Reproduce the listing below exactly, minus its pictures.
----- Source data
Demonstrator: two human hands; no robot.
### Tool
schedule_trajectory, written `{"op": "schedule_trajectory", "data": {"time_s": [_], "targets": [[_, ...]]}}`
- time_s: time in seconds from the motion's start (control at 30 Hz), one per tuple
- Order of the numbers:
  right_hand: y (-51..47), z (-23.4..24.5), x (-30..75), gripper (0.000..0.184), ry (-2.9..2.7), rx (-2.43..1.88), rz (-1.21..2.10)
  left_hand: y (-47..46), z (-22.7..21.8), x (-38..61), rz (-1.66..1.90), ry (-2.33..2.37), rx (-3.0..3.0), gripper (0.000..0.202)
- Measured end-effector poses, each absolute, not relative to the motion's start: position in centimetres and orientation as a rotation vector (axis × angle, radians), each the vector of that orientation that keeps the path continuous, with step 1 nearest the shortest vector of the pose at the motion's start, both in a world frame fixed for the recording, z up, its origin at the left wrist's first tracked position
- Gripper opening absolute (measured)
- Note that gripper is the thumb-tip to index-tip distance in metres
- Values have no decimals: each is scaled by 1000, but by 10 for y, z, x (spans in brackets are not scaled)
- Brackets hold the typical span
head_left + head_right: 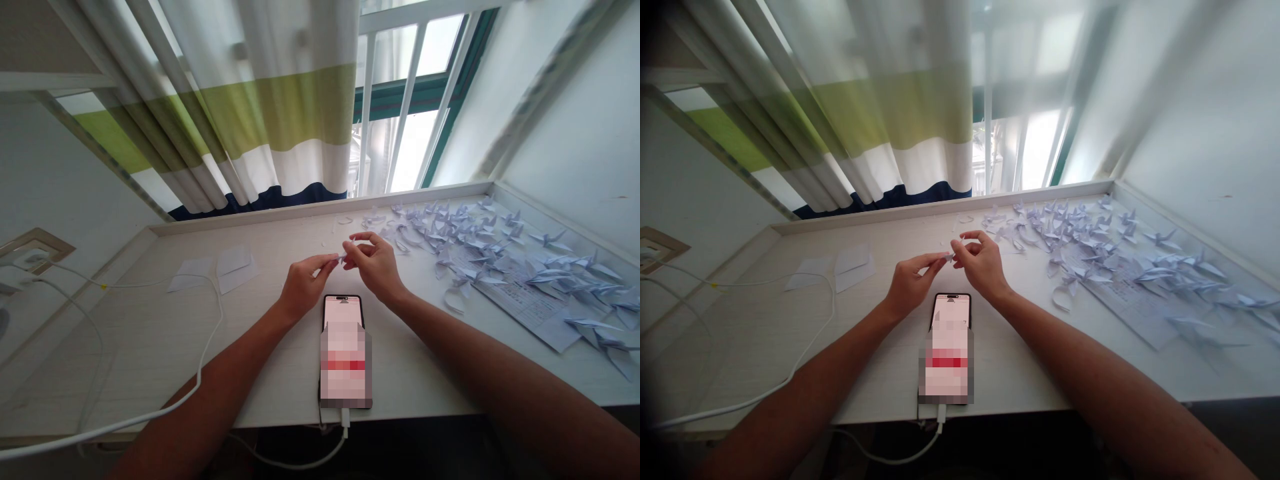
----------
Answer below –
Demonstrator: two human hands; no robot.
### Tool
schedule_trajectory, written `{"op": "schedule_trajectory", "data": {"time_s": [_], "targets": [[_, ...]]}}`
- time_s: time in seconds from the motion's start (control at 30 Hz), one per tuple
- Order of the numbers:
  right_hand: y (-51..47), z (-23.4..24.5), x (-30..75), gripper (0.000..0.184), ry (-2.9..2.7), rx (-2.43..1.88), rz (-1.21..2.10)
  left_hand: y (-47..46), z (-22.7..21.8), x (-38..61), rz (-1.66..1.90), ry (-2.33..2.37), rx (-3.0..3.0), gripper (0.000..0.202)
- Measured end-effector poses, each absolute, not relative to the motion's start: position in centimetres and orientation as a rotation vector (axis × angle, radians), each the vector of that orientation that keeps the path continuous, with step 1 nearest the shortest vector of the pose at the motion's start, both in a world frame fixed for the recording, z up, its origin at the left wrist's first tracked position
- Gripper opening absolute (measured)
- Note that gripper is the thumb-tip to index-tip distance in metres
- Values have no decimals: each is scaled by 1000, but by 10 for y, z, x (spans in brackets are not scaled)
- Brackets hold the typical span
head_left + head_right: 

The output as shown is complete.